Blah, blah, blah, Pat. I’m not taking seriously criticism based on misrepresentations or from someone who routinely wears white after Labor Day.

More fascinating to me, as a former history teacher, is Mr. Boone’s interpretation of the history of the family, which to him is as follows:

“Mom and Dad and kids in a normal family evening. Add to that other snapshots of Mom showing Sis how to make a beautiful omelet, Dad coaching Billy and his buddies in Little League, the whole happy brood on vacation in the Smoky Mountains – and slipping into their usual seats at church or synagogue. Pretty much the way it’s always been, not just in our country, but in virtually every part of the world since humanity began.”

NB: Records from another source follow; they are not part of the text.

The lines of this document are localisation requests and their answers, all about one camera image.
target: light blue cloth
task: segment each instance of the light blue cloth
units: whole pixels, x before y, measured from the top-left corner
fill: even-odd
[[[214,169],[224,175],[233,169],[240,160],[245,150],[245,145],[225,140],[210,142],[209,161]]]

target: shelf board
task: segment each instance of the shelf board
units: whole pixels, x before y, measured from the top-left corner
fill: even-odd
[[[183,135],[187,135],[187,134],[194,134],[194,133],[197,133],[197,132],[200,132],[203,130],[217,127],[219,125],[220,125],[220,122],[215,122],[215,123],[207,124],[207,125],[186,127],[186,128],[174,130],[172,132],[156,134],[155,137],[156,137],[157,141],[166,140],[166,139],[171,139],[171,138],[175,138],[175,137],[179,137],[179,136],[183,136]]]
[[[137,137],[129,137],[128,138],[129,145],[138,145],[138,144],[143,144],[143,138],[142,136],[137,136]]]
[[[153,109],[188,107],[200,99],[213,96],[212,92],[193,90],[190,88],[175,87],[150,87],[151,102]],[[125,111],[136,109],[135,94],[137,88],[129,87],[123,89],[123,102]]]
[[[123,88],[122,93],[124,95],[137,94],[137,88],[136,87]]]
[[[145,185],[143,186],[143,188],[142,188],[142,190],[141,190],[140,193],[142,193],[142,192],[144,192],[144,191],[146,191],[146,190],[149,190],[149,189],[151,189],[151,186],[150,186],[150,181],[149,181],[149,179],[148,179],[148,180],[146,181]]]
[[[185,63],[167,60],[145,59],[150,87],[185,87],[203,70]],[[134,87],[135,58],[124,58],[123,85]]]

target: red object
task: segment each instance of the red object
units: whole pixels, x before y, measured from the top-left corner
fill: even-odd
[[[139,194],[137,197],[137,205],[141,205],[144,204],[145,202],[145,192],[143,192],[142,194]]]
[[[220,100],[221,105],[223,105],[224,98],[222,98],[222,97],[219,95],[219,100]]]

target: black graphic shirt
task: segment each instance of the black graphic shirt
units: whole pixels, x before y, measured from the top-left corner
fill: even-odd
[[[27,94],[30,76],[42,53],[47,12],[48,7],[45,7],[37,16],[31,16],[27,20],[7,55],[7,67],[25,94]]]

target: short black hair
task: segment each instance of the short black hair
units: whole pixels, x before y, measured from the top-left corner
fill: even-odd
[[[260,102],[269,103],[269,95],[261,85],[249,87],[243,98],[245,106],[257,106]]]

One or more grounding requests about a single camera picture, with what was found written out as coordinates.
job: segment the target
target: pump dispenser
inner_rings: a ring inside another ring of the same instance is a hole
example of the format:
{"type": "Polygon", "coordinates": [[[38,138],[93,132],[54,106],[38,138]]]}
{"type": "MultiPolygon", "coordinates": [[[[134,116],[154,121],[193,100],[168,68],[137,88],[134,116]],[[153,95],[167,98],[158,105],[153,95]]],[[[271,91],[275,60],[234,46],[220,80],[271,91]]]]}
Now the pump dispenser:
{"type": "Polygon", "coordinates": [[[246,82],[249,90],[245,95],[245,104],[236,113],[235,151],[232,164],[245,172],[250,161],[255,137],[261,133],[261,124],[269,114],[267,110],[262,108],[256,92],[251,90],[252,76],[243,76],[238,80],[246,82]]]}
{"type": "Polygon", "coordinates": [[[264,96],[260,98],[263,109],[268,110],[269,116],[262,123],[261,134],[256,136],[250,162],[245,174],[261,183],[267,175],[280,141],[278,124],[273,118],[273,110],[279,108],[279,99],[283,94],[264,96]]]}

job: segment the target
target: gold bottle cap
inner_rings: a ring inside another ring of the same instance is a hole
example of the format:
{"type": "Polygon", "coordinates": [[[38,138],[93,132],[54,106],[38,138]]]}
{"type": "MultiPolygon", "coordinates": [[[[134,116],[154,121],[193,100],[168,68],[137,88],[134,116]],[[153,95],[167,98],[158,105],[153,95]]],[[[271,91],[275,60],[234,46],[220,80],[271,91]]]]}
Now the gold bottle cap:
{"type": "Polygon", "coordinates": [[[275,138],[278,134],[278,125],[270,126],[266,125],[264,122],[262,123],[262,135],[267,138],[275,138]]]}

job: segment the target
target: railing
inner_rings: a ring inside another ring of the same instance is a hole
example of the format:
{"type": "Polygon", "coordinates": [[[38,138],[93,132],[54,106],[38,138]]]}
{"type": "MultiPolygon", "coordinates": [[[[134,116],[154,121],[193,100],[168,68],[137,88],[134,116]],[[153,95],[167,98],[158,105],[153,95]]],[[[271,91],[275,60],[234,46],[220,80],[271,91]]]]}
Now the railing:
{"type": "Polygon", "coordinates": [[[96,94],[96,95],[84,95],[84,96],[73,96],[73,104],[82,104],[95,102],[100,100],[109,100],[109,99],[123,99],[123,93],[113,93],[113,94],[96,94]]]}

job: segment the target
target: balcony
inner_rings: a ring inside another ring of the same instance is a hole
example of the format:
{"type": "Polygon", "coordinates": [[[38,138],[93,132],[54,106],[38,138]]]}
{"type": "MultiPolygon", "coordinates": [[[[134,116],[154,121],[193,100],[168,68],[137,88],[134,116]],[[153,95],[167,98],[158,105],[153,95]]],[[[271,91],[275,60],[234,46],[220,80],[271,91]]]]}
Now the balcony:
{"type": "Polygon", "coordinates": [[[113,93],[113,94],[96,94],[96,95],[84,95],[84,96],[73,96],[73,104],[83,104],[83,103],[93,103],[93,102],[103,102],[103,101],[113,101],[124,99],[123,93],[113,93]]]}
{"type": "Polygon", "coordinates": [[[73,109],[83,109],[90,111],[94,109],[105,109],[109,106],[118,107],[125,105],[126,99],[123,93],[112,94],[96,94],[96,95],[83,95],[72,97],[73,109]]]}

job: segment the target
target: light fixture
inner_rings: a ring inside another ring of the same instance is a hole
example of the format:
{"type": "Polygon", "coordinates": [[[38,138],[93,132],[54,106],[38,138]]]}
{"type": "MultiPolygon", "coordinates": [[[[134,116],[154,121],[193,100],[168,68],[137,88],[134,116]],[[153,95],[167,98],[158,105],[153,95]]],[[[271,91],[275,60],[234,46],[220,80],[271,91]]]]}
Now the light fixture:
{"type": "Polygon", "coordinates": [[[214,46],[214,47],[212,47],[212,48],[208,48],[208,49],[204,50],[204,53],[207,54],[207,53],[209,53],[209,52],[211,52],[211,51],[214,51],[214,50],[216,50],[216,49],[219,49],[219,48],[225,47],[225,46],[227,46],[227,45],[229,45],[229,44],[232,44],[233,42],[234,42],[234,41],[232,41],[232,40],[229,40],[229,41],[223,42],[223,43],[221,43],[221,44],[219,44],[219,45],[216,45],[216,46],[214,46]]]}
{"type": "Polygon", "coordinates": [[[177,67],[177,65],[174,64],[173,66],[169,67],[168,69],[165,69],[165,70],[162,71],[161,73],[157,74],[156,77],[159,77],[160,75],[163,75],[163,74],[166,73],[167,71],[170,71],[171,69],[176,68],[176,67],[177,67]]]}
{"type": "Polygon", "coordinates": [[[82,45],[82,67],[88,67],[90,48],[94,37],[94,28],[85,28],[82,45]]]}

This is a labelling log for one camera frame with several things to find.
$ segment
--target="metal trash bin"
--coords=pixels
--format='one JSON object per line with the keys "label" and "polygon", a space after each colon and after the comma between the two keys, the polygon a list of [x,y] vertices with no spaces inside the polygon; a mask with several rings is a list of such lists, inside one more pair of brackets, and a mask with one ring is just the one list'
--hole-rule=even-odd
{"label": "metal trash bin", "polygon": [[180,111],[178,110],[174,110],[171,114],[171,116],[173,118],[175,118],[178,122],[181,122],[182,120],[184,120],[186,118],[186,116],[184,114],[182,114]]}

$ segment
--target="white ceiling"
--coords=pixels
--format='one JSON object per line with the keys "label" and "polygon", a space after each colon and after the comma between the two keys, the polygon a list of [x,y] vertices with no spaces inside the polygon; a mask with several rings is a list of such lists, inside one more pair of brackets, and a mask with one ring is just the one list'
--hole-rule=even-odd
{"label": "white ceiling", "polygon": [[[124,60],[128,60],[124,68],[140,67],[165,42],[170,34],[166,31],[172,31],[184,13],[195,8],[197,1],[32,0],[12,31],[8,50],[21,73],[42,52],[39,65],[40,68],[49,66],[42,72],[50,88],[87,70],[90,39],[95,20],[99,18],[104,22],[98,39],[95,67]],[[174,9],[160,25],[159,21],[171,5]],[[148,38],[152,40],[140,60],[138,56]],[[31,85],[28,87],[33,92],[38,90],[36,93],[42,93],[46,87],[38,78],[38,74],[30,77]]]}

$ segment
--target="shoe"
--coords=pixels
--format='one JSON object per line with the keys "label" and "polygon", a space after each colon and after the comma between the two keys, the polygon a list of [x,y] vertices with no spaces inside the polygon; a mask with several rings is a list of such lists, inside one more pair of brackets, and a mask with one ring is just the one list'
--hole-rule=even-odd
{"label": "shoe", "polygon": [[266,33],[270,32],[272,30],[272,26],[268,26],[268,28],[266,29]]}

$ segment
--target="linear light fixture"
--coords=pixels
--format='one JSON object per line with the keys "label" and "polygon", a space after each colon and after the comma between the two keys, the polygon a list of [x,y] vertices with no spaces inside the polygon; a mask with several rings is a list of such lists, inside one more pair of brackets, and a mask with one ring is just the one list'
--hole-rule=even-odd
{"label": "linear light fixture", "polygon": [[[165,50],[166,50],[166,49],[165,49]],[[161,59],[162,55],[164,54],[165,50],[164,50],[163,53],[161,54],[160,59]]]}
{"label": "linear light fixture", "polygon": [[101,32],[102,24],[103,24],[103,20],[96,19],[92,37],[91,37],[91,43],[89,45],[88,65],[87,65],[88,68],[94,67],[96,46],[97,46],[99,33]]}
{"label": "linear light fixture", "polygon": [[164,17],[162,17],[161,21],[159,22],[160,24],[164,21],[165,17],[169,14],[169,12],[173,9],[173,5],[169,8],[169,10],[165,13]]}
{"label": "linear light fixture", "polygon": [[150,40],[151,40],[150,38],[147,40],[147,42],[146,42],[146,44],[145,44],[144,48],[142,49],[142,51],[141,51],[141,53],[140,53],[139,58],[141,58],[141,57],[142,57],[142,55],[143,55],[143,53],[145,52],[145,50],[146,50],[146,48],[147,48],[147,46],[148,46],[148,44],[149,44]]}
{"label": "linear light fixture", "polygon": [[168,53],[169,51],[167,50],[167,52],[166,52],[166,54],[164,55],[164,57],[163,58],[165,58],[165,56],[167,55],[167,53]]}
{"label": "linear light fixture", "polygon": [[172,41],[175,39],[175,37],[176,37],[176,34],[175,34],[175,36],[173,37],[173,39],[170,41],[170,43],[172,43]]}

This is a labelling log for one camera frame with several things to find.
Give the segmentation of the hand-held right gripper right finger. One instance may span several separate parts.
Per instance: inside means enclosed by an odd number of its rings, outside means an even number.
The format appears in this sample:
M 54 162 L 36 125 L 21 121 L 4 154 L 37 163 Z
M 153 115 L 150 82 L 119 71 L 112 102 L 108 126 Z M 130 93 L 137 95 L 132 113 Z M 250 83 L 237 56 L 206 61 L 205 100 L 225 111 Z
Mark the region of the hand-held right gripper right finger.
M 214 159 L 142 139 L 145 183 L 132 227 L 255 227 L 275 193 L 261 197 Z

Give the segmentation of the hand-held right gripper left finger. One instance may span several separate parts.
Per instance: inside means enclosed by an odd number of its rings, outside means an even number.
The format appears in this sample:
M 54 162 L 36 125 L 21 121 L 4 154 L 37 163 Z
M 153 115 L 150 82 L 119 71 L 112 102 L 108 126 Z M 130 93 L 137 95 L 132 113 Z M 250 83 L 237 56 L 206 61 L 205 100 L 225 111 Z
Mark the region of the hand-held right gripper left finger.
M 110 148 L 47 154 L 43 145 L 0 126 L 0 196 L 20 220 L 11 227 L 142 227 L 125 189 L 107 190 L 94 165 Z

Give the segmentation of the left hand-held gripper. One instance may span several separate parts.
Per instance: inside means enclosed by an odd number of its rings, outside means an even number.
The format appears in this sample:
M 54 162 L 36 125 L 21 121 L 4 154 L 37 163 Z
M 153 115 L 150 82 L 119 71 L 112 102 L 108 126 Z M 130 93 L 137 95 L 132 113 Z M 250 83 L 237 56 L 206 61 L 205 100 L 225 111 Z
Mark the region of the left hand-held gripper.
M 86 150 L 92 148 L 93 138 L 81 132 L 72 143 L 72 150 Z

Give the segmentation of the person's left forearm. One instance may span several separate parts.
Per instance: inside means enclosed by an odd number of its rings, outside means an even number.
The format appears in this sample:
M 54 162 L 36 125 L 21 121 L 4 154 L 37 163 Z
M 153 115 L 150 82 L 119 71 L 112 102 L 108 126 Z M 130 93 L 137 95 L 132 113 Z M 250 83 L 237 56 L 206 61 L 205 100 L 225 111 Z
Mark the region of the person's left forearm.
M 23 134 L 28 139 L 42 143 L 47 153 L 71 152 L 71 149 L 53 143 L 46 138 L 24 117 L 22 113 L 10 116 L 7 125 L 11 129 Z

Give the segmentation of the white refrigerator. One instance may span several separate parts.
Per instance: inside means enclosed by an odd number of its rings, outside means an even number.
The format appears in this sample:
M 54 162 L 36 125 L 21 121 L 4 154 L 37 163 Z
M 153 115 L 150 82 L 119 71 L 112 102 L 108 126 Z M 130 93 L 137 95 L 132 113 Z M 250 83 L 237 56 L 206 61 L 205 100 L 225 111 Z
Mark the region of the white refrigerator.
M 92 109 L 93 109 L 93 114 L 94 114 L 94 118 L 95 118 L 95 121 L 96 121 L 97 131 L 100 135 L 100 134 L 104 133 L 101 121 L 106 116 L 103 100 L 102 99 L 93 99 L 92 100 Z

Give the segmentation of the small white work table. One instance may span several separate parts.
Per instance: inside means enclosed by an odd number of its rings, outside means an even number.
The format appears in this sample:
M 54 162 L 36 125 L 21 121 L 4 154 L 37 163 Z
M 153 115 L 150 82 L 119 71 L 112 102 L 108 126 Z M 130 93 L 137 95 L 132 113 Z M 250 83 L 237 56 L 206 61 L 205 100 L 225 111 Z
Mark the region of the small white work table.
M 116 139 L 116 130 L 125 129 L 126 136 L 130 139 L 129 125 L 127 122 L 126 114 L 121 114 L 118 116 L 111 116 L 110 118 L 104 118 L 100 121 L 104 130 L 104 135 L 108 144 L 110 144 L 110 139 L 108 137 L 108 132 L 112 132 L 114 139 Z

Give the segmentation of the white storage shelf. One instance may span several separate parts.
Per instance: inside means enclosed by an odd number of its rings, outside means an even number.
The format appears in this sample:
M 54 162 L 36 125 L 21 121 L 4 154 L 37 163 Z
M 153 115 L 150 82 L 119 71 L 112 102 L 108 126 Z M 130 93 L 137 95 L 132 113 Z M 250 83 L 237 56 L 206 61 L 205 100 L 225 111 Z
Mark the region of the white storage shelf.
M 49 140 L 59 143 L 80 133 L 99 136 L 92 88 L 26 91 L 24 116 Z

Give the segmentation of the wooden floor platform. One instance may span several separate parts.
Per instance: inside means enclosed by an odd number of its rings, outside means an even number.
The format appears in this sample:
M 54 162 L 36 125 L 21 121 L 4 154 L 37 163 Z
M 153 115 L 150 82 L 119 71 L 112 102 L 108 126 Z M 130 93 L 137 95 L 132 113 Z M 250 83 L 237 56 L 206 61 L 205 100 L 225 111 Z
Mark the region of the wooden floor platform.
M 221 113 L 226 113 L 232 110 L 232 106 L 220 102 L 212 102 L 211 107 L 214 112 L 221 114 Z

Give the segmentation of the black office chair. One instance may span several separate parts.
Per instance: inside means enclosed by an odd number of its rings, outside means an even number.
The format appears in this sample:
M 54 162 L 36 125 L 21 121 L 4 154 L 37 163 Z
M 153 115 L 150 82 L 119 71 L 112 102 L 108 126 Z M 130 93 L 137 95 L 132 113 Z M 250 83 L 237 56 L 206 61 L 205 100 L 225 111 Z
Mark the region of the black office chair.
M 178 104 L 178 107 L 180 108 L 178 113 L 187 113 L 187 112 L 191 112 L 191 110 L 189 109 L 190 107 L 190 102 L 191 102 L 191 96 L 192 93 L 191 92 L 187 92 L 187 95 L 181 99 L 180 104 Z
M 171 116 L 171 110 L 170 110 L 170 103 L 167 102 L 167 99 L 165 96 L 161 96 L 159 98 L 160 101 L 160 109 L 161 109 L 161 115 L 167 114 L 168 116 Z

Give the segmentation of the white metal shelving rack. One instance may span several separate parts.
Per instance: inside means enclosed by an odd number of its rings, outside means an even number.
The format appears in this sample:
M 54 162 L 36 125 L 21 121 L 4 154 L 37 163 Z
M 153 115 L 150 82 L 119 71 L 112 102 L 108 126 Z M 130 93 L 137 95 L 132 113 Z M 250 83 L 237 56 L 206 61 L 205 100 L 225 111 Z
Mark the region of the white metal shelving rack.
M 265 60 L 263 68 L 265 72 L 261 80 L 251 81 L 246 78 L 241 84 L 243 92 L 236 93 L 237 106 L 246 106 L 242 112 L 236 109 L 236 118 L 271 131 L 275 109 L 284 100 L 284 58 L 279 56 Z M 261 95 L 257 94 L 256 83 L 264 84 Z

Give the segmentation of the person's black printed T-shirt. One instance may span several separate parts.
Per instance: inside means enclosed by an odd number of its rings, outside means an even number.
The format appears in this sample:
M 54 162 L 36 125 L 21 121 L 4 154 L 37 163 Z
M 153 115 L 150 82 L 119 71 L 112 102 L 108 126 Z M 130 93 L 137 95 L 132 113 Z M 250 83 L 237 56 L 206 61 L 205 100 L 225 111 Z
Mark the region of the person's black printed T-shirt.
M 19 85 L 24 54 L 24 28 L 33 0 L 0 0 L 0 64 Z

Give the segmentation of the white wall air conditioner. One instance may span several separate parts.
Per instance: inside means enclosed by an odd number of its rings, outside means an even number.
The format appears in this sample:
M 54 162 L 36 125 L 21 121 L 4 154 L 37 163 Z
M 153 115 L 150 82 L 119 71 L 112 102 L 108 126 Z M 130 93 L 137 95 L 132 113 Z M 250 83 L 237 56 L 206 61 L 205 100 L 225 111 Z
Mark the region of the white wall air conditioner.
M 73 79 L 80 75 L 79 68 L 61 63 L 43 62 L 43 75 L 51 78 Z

Interesting, Pat. I didn’t know that God built churches and synagogues at the Creation (did I miss that part of Genesis?) or that human beings always lived in nuclear families (actually, Pat, extended families living in tribal groupings are much more typical of human history than nuclear families in single-family homes on suburban cul-de-sacs, but never mind, Pat, historical facts just get in the way, don’t you agree?). Even more fascinating is Mr. Boone’s presumption of middle class affluence, where Mom doesn’t have to work outside the home, of traditional gender roles where Mom can make an omelet but throws a baseball like a girl (so Dad has to coach Little League, in which Sis has no interest apparently), and everybody’s got the money to go on a nice vacation. Maybe that’s your family, Pat, but most American families have had and still have to work hard, long hours to make a living so that these “normal” evenings tend to be the province of a relatively small, privileged number of families.

Pat Boone longs for good old days that never existed for most people. Nostalgia won’t solve the very real problems families face, Pat – like declining wages or troubled school systems – and neither will attacking us. Focus on your own Family, Pat, unless you’ve got some real solutions, which you must not, if this is the best you’ve got.